Submitted June 17 2002 Decided October 12 2004
- Full case name: Peter Paul, Cornelia Sonnen-Lütte and Christel Mörkens v Bundesrepublik Deutschland
- Case: C-222/02
- CelexID: 62002J0222
- Case type: Reference for a preliminary ruling
- Chamber: Full court
- Nationality of parties: Germany
- Procedural history: Bundesgerichtshof, Beschluß vom 16 May 2002 (III ZR 48/01)

Court composition
- Judge-Rapporteur Claus Christian Gulmann
- Advocate General Christine Stix-Hackl

Instruments cited
- Brasserie du pêcheur and Factortame [1996] ECR I-1029; Dillenkofer and Others [1996] ECR I-4845; Evans [2003] ECR I-14447; Directive 94/19/EC, Arts. 3 & 7; Directive 77/780/EEC; Directive 89/299/EEC; Directive 89/646/EEC

Keywords
- Credit institutions – Deposit-guarantee schemes – Directive 94/19/EC – Directives 77/780/EEC, 89/299/EEC and 89/646/EEC – Supervisory measures by the competent authority for the purposes of protecting depositors – Liability of the supervisory authorities for losses resulting from defective supervision

= Paul v Germany =

Paul v Germany [2004] ECR I-09425 is a European Court of Justice case regarding the civil liability of bank regulators in a case where those regulators were alleged to have failed in their duty.

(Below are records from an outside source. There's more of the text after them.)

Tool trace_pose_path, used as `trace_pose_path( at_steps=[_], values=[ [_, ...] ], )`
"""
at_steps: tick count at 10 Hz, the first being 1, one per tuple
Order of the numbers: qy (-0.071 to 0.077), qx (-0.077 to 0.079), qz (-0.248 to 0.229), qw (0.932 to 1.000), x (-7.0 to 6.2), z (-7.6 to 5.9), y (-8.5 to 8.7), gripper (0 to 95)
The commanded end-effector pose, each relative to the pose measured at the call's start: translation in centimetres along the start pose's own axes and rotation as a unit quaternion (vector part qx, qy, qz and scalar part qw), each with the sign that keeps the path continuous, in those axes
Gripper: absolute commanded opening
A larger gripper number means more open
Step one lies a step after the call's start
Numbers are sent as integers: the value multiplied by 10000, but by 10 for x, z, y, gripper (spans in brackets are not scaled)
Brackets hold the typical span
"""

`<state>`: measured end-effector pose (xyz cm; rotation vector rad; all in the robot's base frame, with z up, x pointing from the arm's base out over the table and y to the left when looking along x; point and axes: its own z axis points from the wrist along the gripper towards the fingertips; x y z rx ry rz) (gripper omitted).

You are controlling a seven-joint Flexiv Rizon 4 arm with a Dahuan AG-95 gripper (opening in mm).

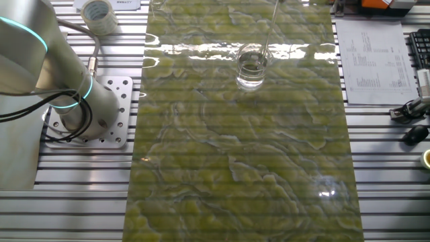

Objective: Stir the beaker with a glass rod

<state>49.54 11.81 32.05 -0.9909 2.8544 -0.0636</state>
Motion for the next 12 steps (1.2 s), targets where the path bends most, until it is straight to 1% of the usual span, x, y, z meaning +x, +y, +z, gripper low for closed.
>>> trace_pose_path(
  at_steps=[1, 2, 3, 4, 6, 7, 9, 12],
  values=[
    [410, -405, 240, 9981, 0, 0, -2, 0],
    [299, -487, 254, 9980, -1, -2, -2, 0],
    [260, -504, 254, 9981, -1, -2, -3, 0],
    [126, -540, 240, 9982, -1, -4, -3, 0],
    [1, -507, 190, 9985, -1, -4, -3, 0],
    [-110, -512, 174, 9985, -1, -4, -3, 0],
    [-167, -464, 100, 9987, -1, -5, -3, 0],
    [-168, -402, -11, 9990, -2, -3, -5, 0]
  ],
)
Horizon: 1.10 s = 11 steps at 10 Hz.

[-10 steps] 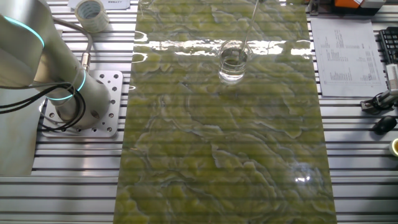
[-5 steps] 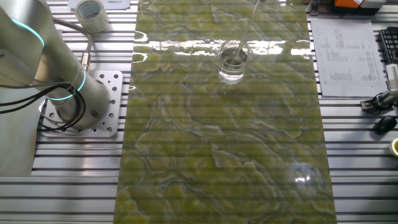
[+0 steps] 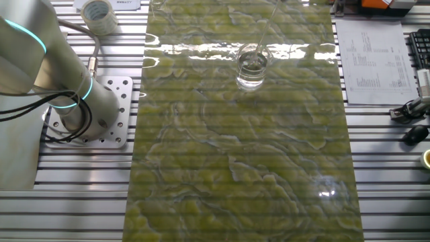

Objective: Stir the beaker with a glass rod

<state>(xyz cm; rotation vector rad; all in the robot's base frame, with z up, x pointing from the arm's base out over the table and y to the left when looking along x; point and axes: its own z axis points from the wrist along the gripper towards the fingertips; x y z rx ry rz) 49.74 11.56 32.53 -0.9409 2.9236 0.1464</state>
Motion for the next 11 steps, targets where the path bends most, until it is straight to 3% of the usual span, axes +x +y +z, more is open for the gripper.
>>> trace_pose_path(
  at_steps=[1, 5, 9, 11],
  values=[
    [-157, 352, -328, 9987, -2, 3, -4, 0],
    [46, 307, -205, 9993, -2, 3, -4, 0],
    [-190, 42, -75, 9998, -2, 3, -4, 0],
    [-168, -19, -94, 9998, -3, 4, -5, 0]
  ],
)
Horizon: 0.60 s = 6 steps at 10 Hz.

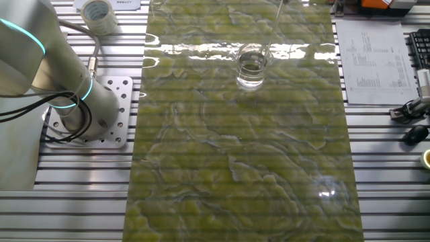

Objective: Stir the beaker with a glass rod

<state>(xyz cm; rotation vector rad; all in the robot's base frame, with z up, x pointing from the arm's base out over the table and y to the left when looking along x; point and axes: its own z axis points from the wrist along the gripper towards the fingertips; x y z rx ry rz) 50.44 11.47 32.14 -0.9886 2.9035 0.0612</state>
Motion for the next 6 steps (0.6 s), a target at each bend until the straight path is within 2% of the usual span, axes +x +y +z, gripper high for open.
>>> trace_pose_path(
  at_steps=[1, 4, 6],
  values=[
    [-191, -286, 72, 9994, 2, 1, -2, 0],
    [-169, -278, 39, 9995, 0, 7, -9, 0],
    [-107, -329, -6, 9994, -2, 15, -18, 0]
  ],
)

As of November 2008, it is the only ECJ case to consider the Deposit Guarantee Directive (94/19/EC), which was one of the causes of the Icesave dispute between Iceland and the United Kingdom in late 2008.

==Judgment==
The Court ruled that the various Directives on banking supervision did not confer rights on individuals, and so individual depositors were not entitled to damages from banking supervisors if those Directives were breached. The only individual right guaranteed under European Union law was the minimum deposit insurance, covering the first 20 000 euros.